-------- Dataset --------

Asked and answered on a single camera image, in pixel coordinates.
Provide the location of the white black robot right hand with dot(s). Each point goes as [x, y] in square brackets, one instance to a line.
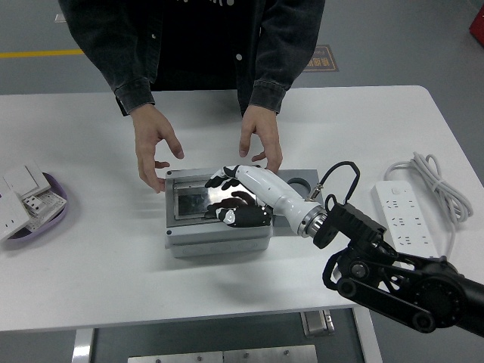
[272, 185]

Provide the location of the person's left hand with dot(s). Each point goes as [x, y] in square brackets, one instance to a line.
[266, 128]

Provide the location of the person's right hand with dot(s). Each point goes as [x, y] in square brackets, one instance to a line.
[149, 132]

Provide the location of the grey electrical box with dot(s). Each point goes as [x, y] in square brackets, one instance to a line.
[215, 242]

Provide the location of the person's right forearm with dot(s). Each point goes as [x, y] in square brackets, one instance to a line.
[121, 68]

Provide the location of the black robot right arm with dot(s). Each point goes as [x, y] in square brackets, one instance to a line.
[359, 223]

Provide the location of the grey cube with round hole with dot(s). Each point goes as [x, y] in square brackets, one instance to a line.
[310, 177]

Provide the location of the brown floor sign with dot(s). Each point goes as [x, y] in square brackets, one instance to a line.
[325, 60]

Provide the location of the person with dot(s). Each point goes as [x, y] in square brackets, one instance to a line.
[204, 45]

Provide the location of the white perforated panel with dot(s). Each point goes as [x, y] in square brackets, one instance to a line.
[51, 206]

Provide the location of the purple plastic tray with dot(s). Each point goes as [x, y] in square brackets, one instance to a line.
[56, 221]

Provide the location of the white power strip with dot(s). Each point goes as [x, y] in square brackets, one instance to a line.
[401, 211]

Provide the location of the small white socket module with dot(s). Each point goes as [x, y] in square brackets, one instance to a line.
[33, 203]

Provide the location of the yellow floor tape line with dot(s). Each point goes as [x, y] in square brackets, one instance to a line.
[38, 54]

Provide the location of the small metal floor plate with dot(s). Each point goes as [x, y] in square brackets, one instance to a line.
[59, 17]

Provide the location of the white table leg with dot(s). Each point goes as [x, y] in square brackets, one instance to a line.
[82, 346]
[368, 336]

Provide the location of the red object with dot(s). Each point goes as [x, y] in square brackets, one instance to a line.
[477, 22]

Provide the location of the white wall switch plate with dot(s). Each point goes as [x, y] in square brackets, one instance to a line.
[22, 179]

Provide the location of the grey metal table bracket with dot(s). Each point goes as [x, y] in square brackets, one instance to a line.
[317, 323]

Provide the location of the white wall socket panel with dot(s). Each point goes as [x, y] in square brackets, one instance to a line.
[11, 219]

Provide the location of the grey metal base plate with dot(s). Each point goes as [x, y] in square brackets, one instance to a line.
[174, 358]
[270, 354]

--------

Assignment:
Print the data exactly as written, dropping any images it holds.

Expected output:
Asked and answered on a single camera image, in pixel coordinates.
Provide the location of the white black robot right hand with dot(s). Each point goes as [x, y] in square brackets, one instance to a line.
[272, 185]

Provide the location of the person's left hand with dot(s). Each point goes as [x, y] in square brackets, one instance to a line.
[266, 128]

Provide the location of the person's right hand with dot(s). Each point goes as [x, y] in square brackets, one instance to a line.
[149, 132]

Provide the location of the grey electrical box with dot(s). Each point goes as [x, y] in square brackets, one instance to a line.
[215, 242]

Provide the location of the person's right forearm with dot(s). Each point goes as [x, y] in square brackets, one instance to a line.
[121, 68]

Provide the location of the black robot right arm with dot(s). Each point goes as [x, y] in square brackets, one instance to a line.
[359, 223]

Provide the location of the grey cube with round hole with dot(s). Each point goes as [x, y] in square brackets, one instance to a line.
[310, 177]

Provide the location of the brown floor sign with dot(s). Each point goes as [x, y] in square brackets, one instance to a line.
[325, 60]

Provide the location of the person with dot(s). Each point goes as [x, y] in square brackets, one instance to a line.
[204, 45]

Provide the location of the white perforated panel with dot(s). Each point goes as [x, y] in square brackets, one instance to a line.
[51, 206]

Provide the location of the purple plastic tray with dot(s). Each point goes as [x, y] in square brackets, one instance to a line.
[56, 221]

Provide the location of the white power strip with dot(s). Each point goes as [x, y] in square brackets, one instance to a line.
[401, 211]

Provide the location of the small white socket module with dot(s). Each point goes as [x, y] in square brackets, one instance to a line.
[33, 203]

Provide the location of the yellow floor tape line with dot(s). Each point goes as [x, y] in square brackets, one instance to a line.
[38, 54]

Provide the location of the small metal floor plate with dot(s). Each point goes as [x, y] in square brackets, one instance to a line.
[59, 17]

Provide the location of the white table leg with dot(s). Each point goes as [x, y] in square brackets, one instance to a line.
[82, 346]
[368, 336]

Provide the location of the red object with dot(s). Each point goes as [x, y] in square brackets, one instance to a line.
[477, 22]

Provide the location of the white wall switch plate with dot(s). Each point goes as [x, y] in square brackets, one instance to a line.
[22, 179]

Provide the location of the grey metal table bracket with dot(s). Each point goes as [x, y] in square brackets, one instance to a line.
[317, 323]

Provide the location of the white wall socket panel with dot(s). Each point goes as [x, y] in square brackets, one instance to a line.
[11, 219]

Provide the location of the grey metal base plate with dot(s). Each point goes as [x, y] in square brackets, one instance to a line.
[174, 358]
[270, 354]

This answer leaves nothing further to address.